What the task requires – Reproduce the records below exactly as they appear, omitting any pictures they contain.

Exercise data –
+===+

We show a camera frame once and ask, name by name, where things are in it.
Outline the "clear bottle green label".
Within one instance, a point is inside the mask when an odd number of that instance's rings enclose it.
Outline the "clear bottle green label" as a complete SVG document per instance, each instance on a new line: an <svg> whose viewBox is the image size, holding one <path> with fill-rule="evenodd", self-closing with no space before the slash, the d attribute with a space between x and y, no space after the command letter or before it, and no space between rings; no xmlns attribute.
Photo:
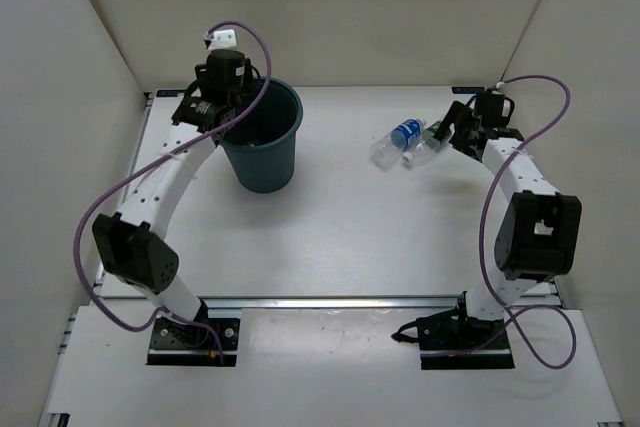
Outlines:
<svg viewBox="0 0 640 427"><path fill-rule="evenodd" d="M425 128L414 144L402 156L405 167L416 167L430 162L442 148L442 141L435 137L441 122L436 121Z"/></svg>

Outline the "clear bottle blue label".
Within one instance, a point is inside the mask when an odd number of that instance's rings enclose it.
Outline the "clear bottle blue label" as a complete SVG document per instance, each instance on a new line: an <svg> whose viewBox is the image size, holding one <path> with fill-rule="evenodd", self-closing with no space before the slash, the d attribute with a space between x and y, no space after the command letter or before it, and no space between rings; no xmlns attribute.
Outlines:
<svg viewBox="0 0 640 427"><path fill-rule="evenodd" d="M425 121L407 119L398 124L369 150L369 160L382 170L389 170L423 132Z"/></svg>

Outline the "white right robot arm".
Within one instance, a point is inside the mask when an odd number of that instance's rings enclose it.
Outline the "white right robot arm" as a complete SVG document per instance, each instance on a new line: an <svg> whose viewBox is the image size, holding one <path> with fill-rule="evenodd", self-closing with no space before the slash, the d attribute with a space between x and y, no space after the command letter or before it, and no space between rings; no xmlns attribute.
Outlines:
<svg viewBox="0 0 640 427"><path fill-rule="evenodd" d="M530 288L567 274L573 265L582 205L546 180L526 151L526 138L510 127L512 99L495 89L455 101L402 155L423 165L446 148L480 162L493 175L488 193L508 205L493 258L479 254L482 283L463 292L444 315L423 319L420 337L431 355L467 355L486 348L516 323L512 305Z"/></svg>

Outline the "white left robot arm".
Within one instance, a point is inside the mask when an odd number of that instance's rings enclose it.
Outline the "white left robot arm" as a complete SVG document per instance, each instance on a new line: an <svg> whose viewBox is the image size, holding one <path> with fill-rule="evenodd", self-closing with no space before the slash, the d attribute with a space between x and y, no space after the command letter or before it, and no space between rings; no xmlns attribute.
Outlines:
<svg viewBox="0 0 640 427"><path fill-rule="evenodd" d="M189 142L245 111L257 86L250 59L234 50L212 51L195 72L161 146L159 155L167 160L141 176L116 213L100 214L92 225L105 271L178 317L174 332L188 347L206 342L210 324L202 317L202 301L178 276L179 256L165 237L183 194L221 135Z"/></svg>

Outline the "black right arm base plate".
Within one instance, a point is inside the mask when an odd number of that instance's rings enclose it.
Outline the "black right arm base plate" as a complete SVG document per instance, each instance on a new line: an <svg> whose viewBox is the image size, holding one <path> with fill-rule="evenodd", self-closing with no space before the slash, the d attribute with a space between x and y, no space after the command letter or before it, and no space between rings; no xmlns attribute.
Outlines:
<svg viewBox="0 0 640 427"><path fill-rule="evenodd" d="M461 320L450 312L417 319L423 371L515 367L503 321Z"/></svg>

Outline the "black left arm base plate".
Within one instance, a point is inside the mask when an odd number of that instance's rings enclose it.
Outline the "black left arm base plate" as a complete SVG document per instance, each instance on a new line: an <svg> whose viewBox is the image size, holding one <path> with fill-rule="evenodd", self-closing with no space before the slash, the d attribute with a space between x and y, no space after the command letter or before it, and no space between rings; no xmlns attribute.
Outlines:
<svg viewBox="0 0 640 427"><path fill-rule="evenodd" d="M159 316L151 330L146 364L150 366L235 367L241 327L241 311L210 309L207 329L182 325Z"/></svg>

+===+

Solution –
We show a camera frame once and ask, name by name, where things are in it.
Outline the "clear bottle green label".
Within one instance, a point is inside the mask when an odd number of that instance's rings enclose it.
Outline the "clear bottle green label" as a complete SVG document per instance, each instance on a new line: an <svg> whose viewBox is the image size, holding one <path> with fill-rule="evenodd", self-closing with no space before the slash, the d attribute with a space between x and y, no space after the command letter or before it, and no space between rings; no xmlns attribute.
Photo:
Outlines:
<svg viewBox="0 0 640 427"><path fill-rule="evenodd" d="M425 128L414 144L402 156L405 167L416 167L430 162L442 148L442 141L435 137L441 122L436 121Z"/></svg>

Outline the "clear bottle blue label".
Within one instance, a point is inside the mask when an odd number of that instance's rings enclose it.
Outline the "clear bottle blue label" as a complete SVG document per instance, each instance on a new line: an <svg> whose viewBox is the image size, holding one <path> with fill-rule="evenodd", self-closing with no space before the slash, the d attribute with a space between x and y, no space after the command letter or before it, and no space between rings; no xmlns attribute.
Outlines:
<svg viewBox="0 0 640 427"><path fill-rule="evenodd" d="M425 121L407 119L398 124L369 150L369 160L382 170L389 170L423 132Z"/></svg>

Outline the "white right robot arm".
Within one instance, a point is inside the mask when an odd number of that instance's rings enclose it.
Outline the "white right robot arm" as a complete SVG document per instance, each instance on a new line: an <svg> whose viewBox is the image size, holding one <path> with fill-rule="evenodd", self-closing with no space before the slash, the d attribute with a space between x and y, no space after the command letter or before it, and no space between rings; no xmlns attribute.
Outlines:
<svg viewBox="0 0 640 427"><path fill-rule="evenodd" d="M530 288L567 274L573 265L582 205L546 180L526 151L526 138L510 127L512 99L495 89L455 101L402 155L423 165L446 148L480 162L493 175L488 193L508 205L493 258L479 254L482 283L463 292L444 315L423 319L420 337L431 355L467 355L486 348L516 323L512 305Z"/></svg>

Outline the "white left robot arm".
Within one instance, a point is inside the mask when an odd number of that instance's rings enclose it.
Outline the "white left robot arm" as a complete SVG document per instance, each instance on a new line: an <svg> whose viewBox is the image size, holding one <path> with fill-rule="evenodd", self-closing with no space before the slash, the d attribute with a space between x and y, no space after the command letter or before it, and no space between rings; no xmlns attribute.
Outlines:
<svg viewBox="0 0 640 427"><path fill-rule="evenodd" d="M189 142L245 111L257 86L250 59L234 50L212 51L195 72L161 146L159 155L167 160L141 176L116 213L100 214L92 225L105 271L178 317L174 332L188 347L206 342L210 324L202 317L202 301L178 276L179 256L165 237L183 194L221 135Z"/></svg>

Outline the "black right arm base plate".
Within one instance, a point is inside the mask when an odd number of that instance's rings enclose it.
Outline the "black right arm base plate" as a complete SVG document per instance, each instance on a new line: an <svg> whose viewBox is the image size, holding one <path> with fill-rule="evenodd", self-closing with no space before the slash, the d attribute with a space between x and y, no space after the command letter or before it, and no space between rings; no xmlns attribute.
Outlines:
<svg viewBox="0 0 640 427"><path fill-rule="evenodd" d="M461 320L450 312L417 319L423 371L515 367L503 321Z"/></svg>

Outline the "black left arm base plate".
Within one instance, a point is inside the mask when an odd number of that instance's rings enclose it.
Outline the "black left arm base plate" as a complete SVG document per instance, each instance on a new line: an <svg> whose viewBox is the image size, holding one <path> with fill-rule="evenodd", self-closing with no space before the slash, the d attribute with a space between x and y, no space after the command letter or before it, and no space between rings; no xmlns attribute.
Outlines:
<svg viewBox="0 0 640 427"><path fill-rule="evenodd" d="M159 316L151 330L146 364L150 366L235 367L241 327L241 311L210 309L207 329L182 325Z"/></svg>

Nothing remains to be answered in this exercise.